○ありがとう、みんな

 研究所の出入り口のそばにいた私たちとイチさん達との距離は30mくらい。メイドさんの小脇に抱えられた、傍から見ればちょっと格好悪い私。

 目に映るのは触れれば即死の高熱高温の光の筋。それを放つイチさんをめがけて走っているんだもの。当然、何度も何度も光がスレスレを通り過ぎて行く。その度に、赤竜の〈ブレス〉であぶられたような熱さが襲う。


「きゃぁぁぁ!!!」


 叫ばずにはいられなかった。ケーナさんに迫られた時と言い、今と言い。今日は死にかけることが多い気がするわ!


「叫ぶお嬢様、新鮮です♪」


 メイドさんが声色軽く言いながらイチさんとケーナさんのいる場所へと走る。口調こそ軽やかなものだけど、視線は常にイチさんと〈光線〉に向けられている。私の命とメイドさん自身の命。その両方を握っていることもあって、いつになくその表情は真剣だった。


「おわ、スカーレットちゃん、発見! しかも、もしかしてもう1体、ホムンクルスが?! それとも持ち主?!」

「はい、お嬢様はわたくしのもです♪」


 近づいてくる私たちに気が付いたケーナさんが、はしゃいでいる。……待っていなさい。すぐに殺してあげるから。あと、メイドさん。私は誰の物でもないわ。


「何をしに来たのかは知らないけど、ここで万が一にでも成功体イチを壊されても困るし、残念だけど。――イチ!」

『――――!』


 そんなケーナさんの言葉で、これまで乱雑に撃っていた〈光線〉が私たちを狙い始める。私を抱いていない左手で身体の均衡バランスを保っているメイドさん。両手が使えたなら、例えばナイフを投げたりできたのでしょうけど……。
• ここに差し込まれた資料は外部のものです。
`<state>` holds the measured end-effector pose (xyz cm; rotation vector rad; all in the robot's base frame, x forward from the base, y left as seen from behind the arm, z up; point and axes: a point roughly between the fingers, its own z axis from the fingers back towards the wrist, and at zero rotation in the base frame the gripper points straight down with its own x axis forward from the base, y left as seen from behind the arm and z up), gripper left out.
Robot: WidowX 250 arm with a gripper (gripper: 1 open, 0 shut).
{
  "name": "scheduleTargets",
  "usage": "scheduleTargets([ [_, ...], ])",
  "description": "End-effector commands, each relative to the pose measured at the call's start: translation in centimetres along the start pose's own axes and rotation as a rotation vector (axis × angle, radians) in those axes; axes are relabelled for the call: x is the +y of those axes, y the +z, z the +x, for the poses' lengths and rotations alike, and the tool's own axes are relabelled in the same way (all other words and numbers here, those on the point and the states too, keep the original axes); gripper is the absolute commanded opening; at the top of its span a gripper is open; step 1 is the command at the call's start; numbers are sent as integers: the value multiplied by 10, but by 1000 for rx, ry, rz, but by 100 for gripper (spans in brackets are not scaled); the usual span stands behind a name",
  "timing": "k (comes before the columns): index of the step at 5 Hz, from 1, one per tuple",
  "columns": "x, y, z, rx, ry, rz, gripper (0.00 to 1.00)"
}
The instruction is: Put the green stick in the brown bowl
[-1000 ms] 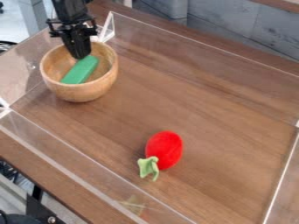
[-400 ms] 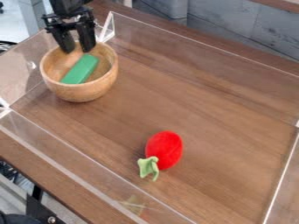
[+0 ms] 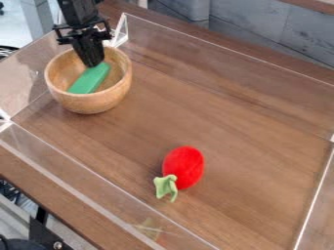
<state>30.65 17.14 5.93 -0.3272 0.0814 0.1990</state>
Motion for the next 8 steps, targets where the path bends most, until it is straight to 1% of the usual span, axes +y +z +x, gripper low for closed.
scheduleTargets([
  [1, -16, 38, 8, -90, -52, 41, 100],
  [2, -11, 42, 14, -93, -55, 35, 0],
  [3, -8, 48, 19, -100, -58, 24, 0],
  [4, -5, 56, 8, -106, -42, 0, 100],
  [5, 0, 58, -2, -106, -28, -12, 100],
  [6, 1, 62, -7, -109, -20, -22, 0],
  [7, 4, 77, 4, -81, -92, -21, 0],
  [8, 8, 85, 12, -41, -170, -12, 100],
])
「メイドさん! 危なかったら、あなた1人でイチさん達を倒してくれてもいいわ!」


 わがままを言っているのは私。本当は自分の手でイチさんとケーナさんを殺したいけれど、そうも言っていられない。メイドさんが居なくなる方が嫌だもの。

 だけど、そんな私の提案にメイドさんが首を振る。


「いえ。お嬢様が対象を殺すことに意味があるのです。何よりわたくしは“死滅神の従者”――」


 ケーナさん達まであと5メートルも無い。と、ついに〈光線〉がメイドさんの長い髪の数本をかすめた。きれいな白金色の髪が風に舞う。声にならない悲鳴を上げる私に、大丈夫だと言わんばかりに優しい笑顔を見せてくれるメイドさん。なんだかんだ言って、いつも私を支えてくれている彼女はその温かな笑顔のまま、


「――主人の願いを叶えることこそ、至上の喜びなのです」


 魔素に反応しやすいホムンクルスらしく翡翠の瞳を輝かせて〈光線〉を避ける。それでも、


「すごいや! だけど、さすがに近づきすぎだよね?」

「腕の1本ぐらいなら、平気です」


 ほとんどゼロ距離から放たれる〈光線〉はさすがのメイドさんでも避け切れない。一つ目の怪物になってしまったイチさんの黄色い瞳の前に、魔素が集約していく。やがて魔素は世界の仕組みに従って、〈光線〉というスキルの形をとる。

 メイドさんというホムンクルスの性能の高さに歓喜したのでしょう。嬉しそうに言ったケーナさんの言葉に、メイドさんが自身の身を切る宣言をした、その時。

 一条の青い光が私の視界の端をかすめる。直後、飛び散る血液が見えた。


『――――?!』


 苦しみとは違う、痛みのような叫び声をあげたのは、イチさん。狙いが外れた〈光線〉はメイドさんの腕を消し飛ばすことなく、外れる。

 何が起きたのかとイチさんを見てみれば、分厚い胸板には1本の矢が刺さっていた。そこで私は思い出す。そう言えばこの町には、冒険者をしている天才弓術士サクラさんがいるんだったわ。騒ぎを聞きつけて、相棒ポトトと一緒に駆けつけてくれたのでしょう。


「さぁ、お嬢様。行ってらっしゃいませ」


 イチさんが痛みにもがいて〈光線〉を撃てない今が好機。メイドさんが私を地面に下ろしてくれる。


「ありがとう、みんな」


 私をここまで連れて来てくれたメイドさん、サクラさん、ポトトに感謝を言って、私は最後の一歩を踏み出す。世界に与えられた私の役目と、自分勝手な願いを叶えるために。